* **Description of the task**: Where an entry holds an image, skip the image but reproduce the rest word for word.
(Beginning of Dataset content)
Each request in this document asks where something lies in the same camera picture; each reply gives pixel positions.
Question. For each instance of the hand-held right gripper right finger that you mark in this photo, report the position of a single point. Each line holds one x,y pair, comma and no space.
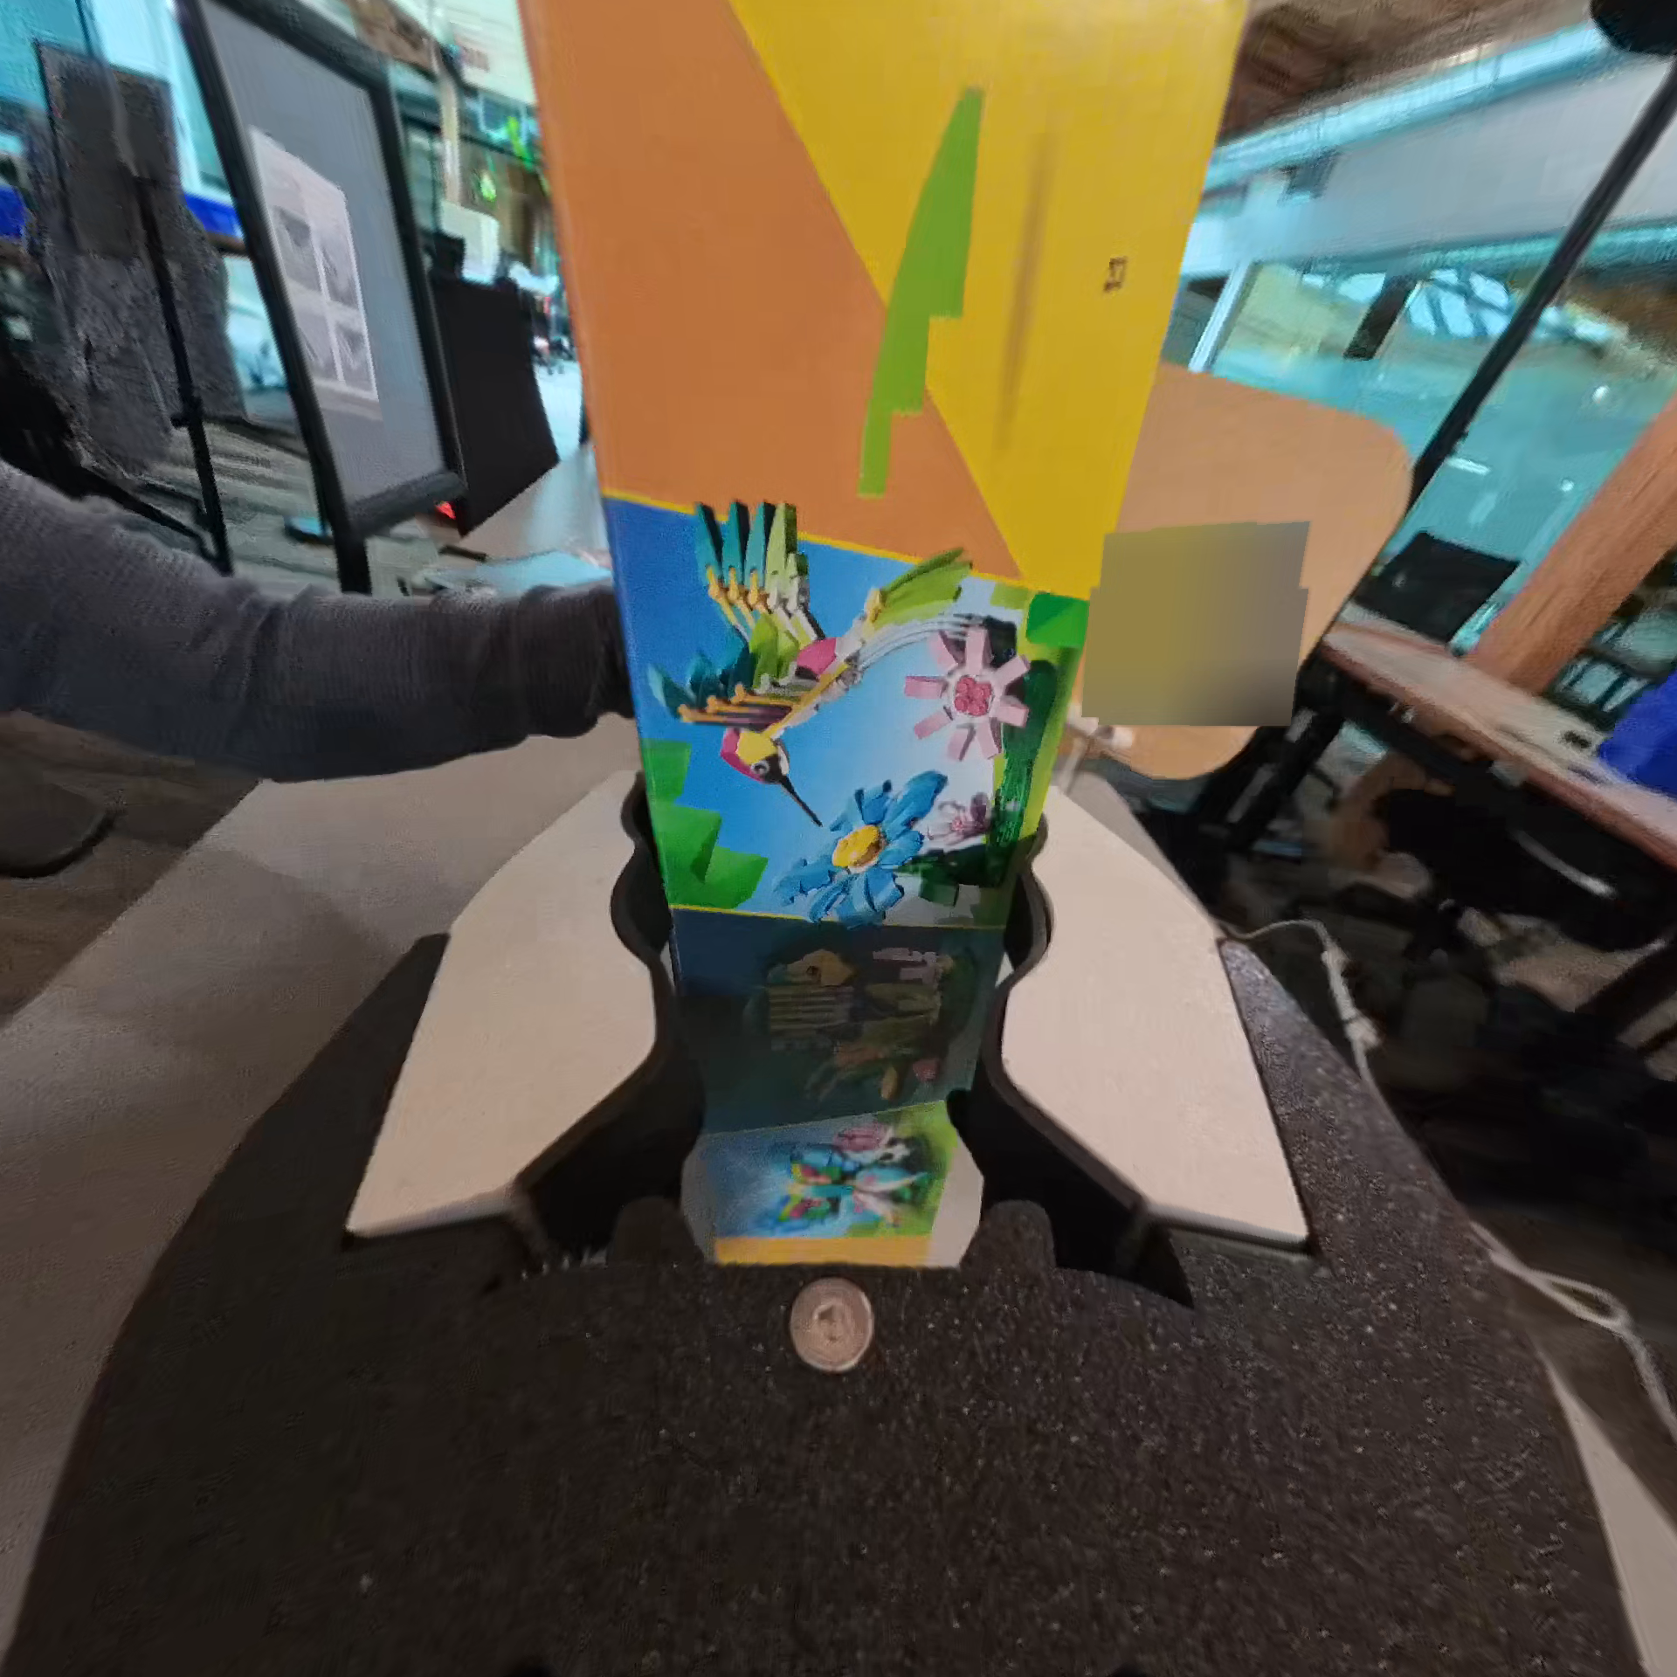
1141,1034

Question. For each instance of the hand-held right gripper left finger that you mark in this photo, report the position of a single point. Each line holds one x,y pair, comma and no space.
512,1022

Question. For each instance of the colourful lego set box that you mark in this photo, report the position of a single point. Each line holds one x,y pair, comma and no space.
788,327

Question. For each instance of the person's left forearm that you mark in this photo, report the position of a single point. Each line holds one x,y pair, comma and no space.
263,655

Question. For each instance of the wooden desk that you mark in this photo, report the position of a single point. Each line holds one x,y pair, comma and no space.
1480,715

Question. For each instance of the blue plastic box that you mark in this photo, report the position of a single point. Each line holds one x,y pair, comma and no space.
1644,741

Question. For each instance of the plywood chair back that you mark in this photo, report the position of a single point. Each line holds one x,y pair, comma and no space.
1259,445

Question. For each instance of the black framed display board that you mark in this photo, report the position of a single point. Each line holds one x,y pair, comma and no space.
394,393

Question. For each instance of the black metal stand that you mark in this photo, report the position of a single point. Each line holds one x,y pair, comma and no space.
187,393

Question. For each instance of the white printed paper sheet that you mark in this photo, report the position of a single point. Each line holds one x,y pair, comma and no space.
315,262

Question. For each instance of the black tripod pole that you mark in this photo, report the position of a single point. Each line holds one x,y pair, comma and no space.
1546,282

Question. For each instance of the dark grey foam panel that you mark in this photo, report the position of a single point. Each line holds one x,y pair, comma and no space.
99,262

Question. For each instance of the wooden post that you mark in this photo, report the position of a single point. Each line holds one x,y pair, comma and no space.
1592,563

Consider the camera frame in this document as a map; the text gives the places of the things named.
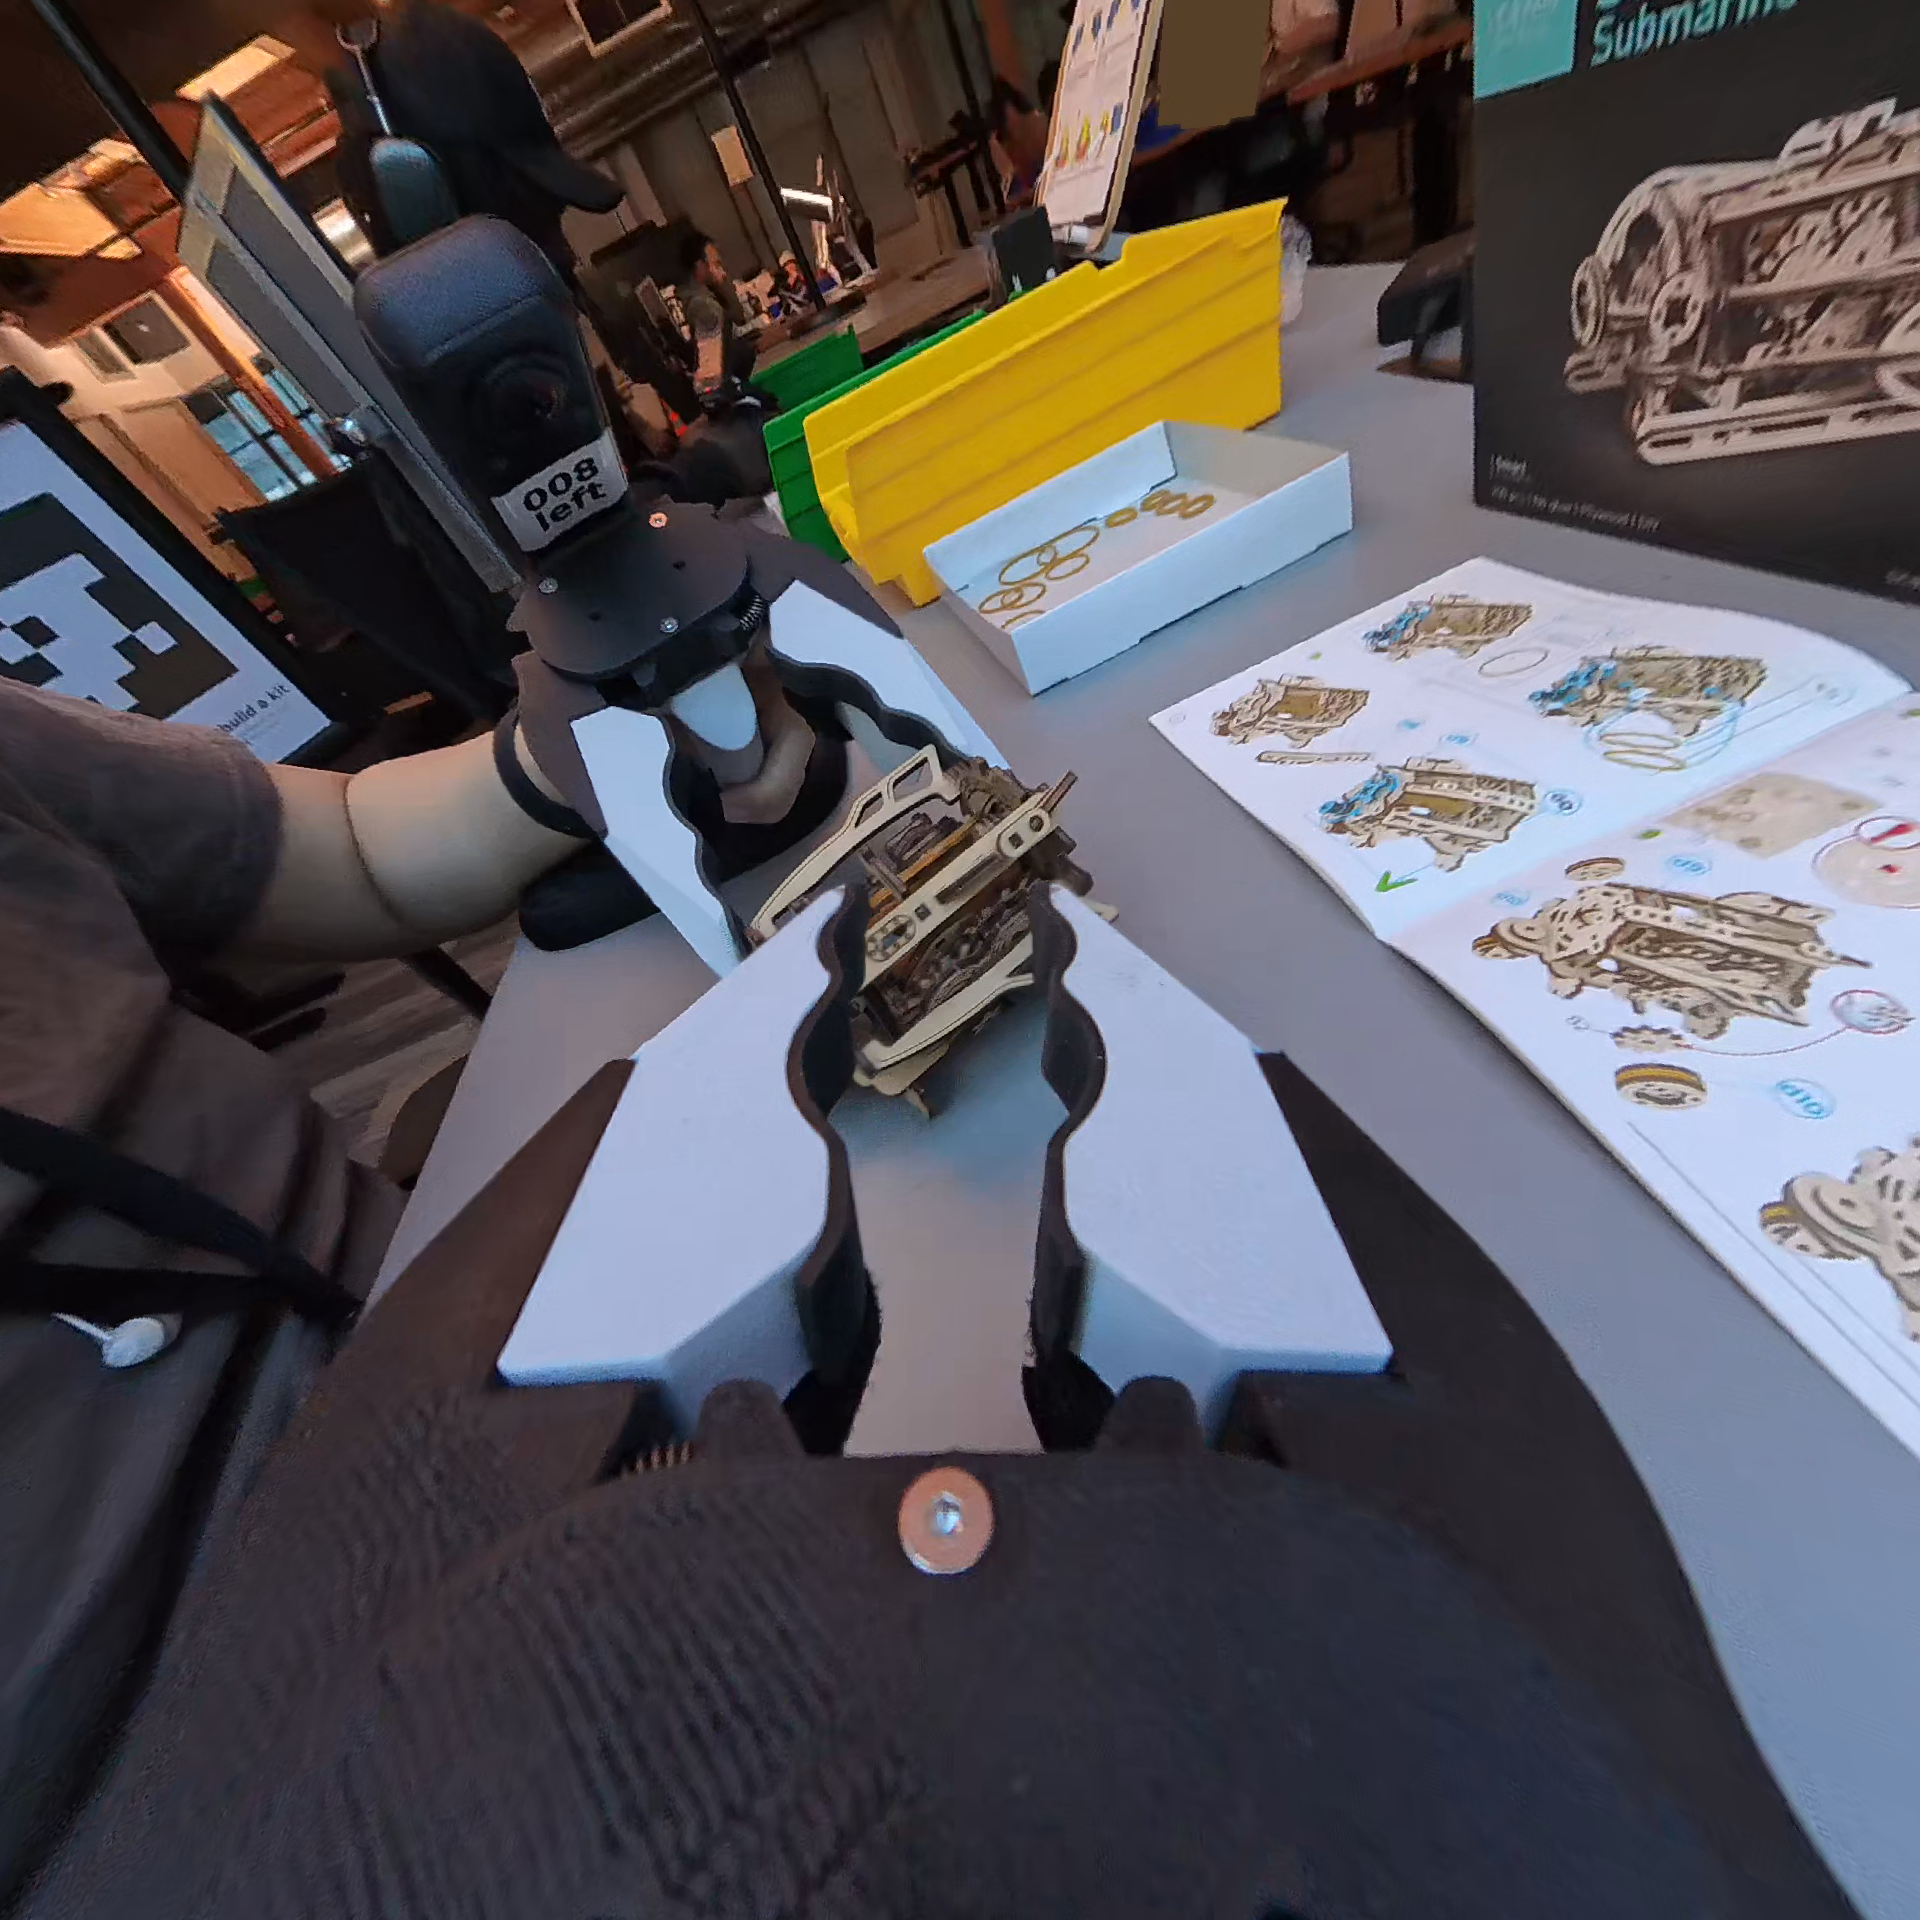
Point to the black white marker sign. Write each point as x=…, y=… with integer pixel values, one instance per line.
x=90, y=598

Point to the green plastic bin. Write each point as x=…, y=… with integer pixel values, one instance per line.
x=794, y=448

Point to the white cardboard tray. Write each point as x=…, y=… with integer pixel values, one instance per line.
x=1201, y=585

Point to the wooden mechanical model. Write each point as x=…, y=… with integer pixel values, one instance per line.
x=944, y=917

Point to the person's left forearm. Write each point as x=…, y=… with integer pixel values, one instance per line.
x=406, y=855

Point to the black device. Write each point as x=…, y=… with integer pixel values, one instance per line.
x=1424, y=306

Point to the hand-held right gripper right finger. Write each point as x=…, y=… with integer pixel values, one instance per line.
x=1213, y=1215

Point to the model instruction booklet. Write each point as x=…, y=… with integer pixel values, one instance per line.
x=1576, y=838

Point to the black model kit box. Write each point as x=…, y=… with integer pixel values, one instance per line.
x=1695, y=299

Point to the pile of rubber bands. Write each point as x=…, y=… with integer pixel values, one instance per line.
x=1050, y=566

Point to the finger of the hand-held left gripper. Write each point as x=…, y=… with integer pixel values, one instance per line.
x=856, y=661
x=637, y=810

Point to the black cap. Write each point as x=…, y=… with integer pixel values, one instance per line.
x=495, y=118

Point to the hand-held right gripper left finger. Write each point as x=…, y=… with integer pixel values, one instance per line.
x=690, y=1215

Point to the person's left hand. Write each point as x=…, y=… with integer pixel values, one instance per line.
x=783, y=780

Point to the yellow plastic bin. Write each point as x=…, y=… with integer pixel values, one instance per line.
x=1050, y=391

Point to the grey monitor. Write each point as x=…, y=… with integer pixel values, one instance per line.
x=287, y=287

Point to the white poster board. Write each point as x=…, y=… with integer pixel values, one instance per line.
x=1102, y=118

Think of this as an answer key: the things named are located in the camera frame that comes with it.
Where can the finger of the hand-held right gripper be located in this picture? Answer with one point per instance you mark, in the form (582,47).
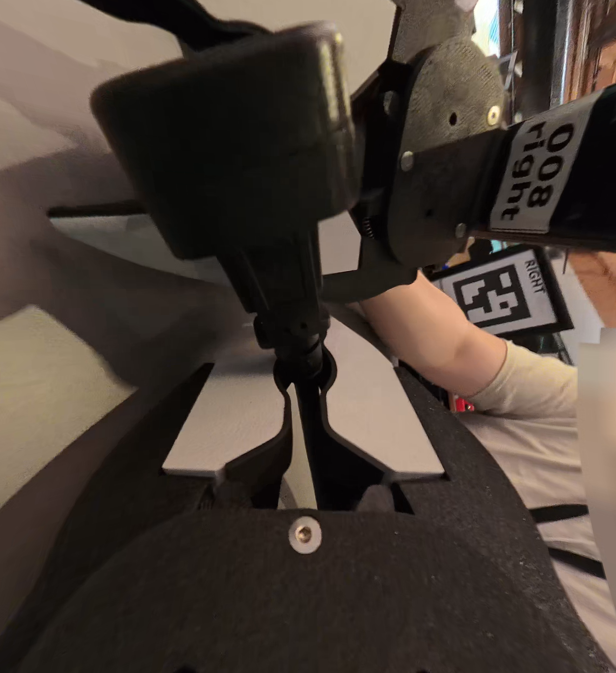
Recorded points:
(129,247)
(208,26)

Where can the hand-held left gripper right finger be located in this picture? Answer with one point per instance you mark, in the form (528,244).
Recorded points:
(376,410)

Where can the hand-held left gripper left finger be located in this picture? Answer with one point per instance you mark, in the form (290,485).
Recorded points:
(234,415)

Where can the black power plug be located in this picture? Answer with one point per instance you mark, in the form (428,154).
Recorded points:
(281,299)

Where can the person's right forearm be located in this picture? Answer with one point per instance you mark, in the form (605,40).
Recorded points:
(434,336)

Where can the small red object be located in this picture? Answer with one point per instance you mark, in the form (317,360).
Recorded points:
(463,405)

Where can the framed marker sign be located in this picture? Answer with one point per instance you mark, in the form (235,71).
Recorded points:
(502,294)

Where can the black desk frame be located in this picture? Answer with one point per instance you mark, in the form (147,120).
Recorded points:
(End of Dataset content)
* **Answer to this exercise**:
Each request in this document asks where something lies in the same camera picture; each reply gives pixel positions.
Question. For each instance of the hand-held right gripper right finger that you mark in this photo, report the position of a single point. Each line holds one x,y pair, comma and no space.
1141,1034

Question. For each instance of the hand-held right gripper left finger that you mark in this photo, report the position of a single point. Each line holds one x,y pair, comma and no space.
512,1022

Question. For each instance of the colourful lego set box that you mark in this photo, report the position of a single point. Each line holds one x,y pair, comma and no space.
788,327

Question. For each instance of the person's left forearm that you mark in this photo, report the position of a single point. Each line holds one x,y pair, comma and no space.
263,655

Question. For each instance of the wooden desk that you mark in this photo, report the position of a single point. Each line holds one x,y pair, comma and no space.
1480,715

Question. For each instance of the blue plastic box that you mark in this photo, report the position of a single point. Each line holds one x,y pair, comma and no space.
1644,741

Question. For each instance of the plywood chair back that you mark in this photo, report the position of a single point. Each line holds one x,y pair, comma and no space.
1259,445

Question. For each instance of the black framed display board that you mark in this photo, report the position of a single point. Each line holds one x,y pair, comma and no space.
394,393

Question. For each instance of the black metal stand that you mark in this photo, report the position of a single point. Each line holds one x,y pair, comma and no space.
187,393

Question. For each instance of the white printed paper sheet that you mark in this photo, report the position of a single point. Each line holds one x,y pair, comma and no space.
315,262

Question. For each instance of the black tripod pole that you mark in this photo, report the position of a single point. Each line holds one x,y pair, comma and no space.
1546,282

Question. For each instance of the dark grey foam panel that you mark in this photo, report the position of a single point. Each line holds one x,y pair, comma and no space.
99,262

Question. For each instance of the wooden post that you mark in this photo, report the position of a single point. Each line holds one x,y pair, comma and no space.
1592,563

Consider the camera frame in this document as a map; the text gives the places of the things named.
Point to the black white marker sign. Write each point as x=…, y=… with integer pixel values, one instance per line.
x=90, y=598

Point to the green plastic bin. Write each point as x=…, y=… with integer pixel values, one instance per line.
x=794, y=448

Point to the white cardboard tray. Write each point as x=…, y=… with integer pixel values, one instance per line.
x=1201, y=585

Point to the wooden mechanical model. Write each point as x=…, y=… with integer pixel values, one instance per line.
x=944, y=917

Point to the person's left forearm. Write each point as x=…, y=… with integer pixel values, one instance per line.
x=406, y=855

Point to the black device. Write each point as x=…, y=… with integer pixel values, one instance per line.
x=1424, y=306

Point to the hand-held right gripper right finger. Write each point as x=…, y=… with integer pixel values, one instance per line.
x=1213, y=1215

Point to the model instruction booklet. Write each point as x=…, y=… with integer pixel values, one instance per line.
x=1576, y=838

Point to the black model kit box. Write each point as x=…, y=… with integer pixel values, one instance per line.
x=1695, y=299

Point to the pile of rubber bands. Write each point as x=…, y=… with integer pixel values, one instance per line.
x=1050, y=566

Point to the finger of the hand-held left gripper. Write each point as x=…, y=… with integer pixel values, one instance per line.
x=856, y=661
x=637, y=810

Point to the black cap. Write each point as x=…, y=… with integer pixel values, one instance per line.
x=495, y=118

Point to the hand-held right gripper left finger. Write each point as x=…, y=… with integer pixel values, one instance per line.
x=690, y=1215

Point to the person's left hand. Write each point as x=…, y=… with integer pixel values, one instance per line.
x=783, y=780

Point to the yellow plastic bin. Write each point as x=…, y=… with integer pixel values, one instance per line.
x=1050, y=391

Point to the grey monitor. Write each point as x=…, y=… with integer pixel values, one instance per line.
x=287, y=287

Point to the white poster board. Write each point as x=…, y=… with integer pixel values, one instance per line.
x=1102, y=118

Think of this as an answer key: the things named are located in the camera frame that comes with it.
Where can the finger of the hand-held right gripper be located in this picture? Answer with one point per instance you mark, in the form (582,47).
Recorded points:
(129,247)
(208,26)

Where can the hand-held left gripper right finger be located in this picture? Answer with one point per instance you mark, in the form (528,244).
Recorded points:
(376,410)

Where can the hand-held left gripper left finger be located in this picture? Answer with one point per instance you mark, in the form (290,485).
Recorded points:
(234,415)

Where can the black power plug be located in this picture? Answer with one point per instance you mark, in the form (428,154).
Recorded points:
(281,299)

Where can the person's right forearm be located in this picture? Answer with one point per instance you mark, in the form (605,40).
Recorded points:
(434,336)

Where can the small red object be located in this picture? Answer with one point per instance you mark, in the form (317,360).
Recorded points:
(463,405)

Where can the framed marker sign be located in this picture? Answer with one point per instance you mark, in the form (235,71).
Recorded points:
(502,294)

Where can the black desk frame be located in this picture? Answer with one point per instance you mark, in the form (147,120).
Recorded points:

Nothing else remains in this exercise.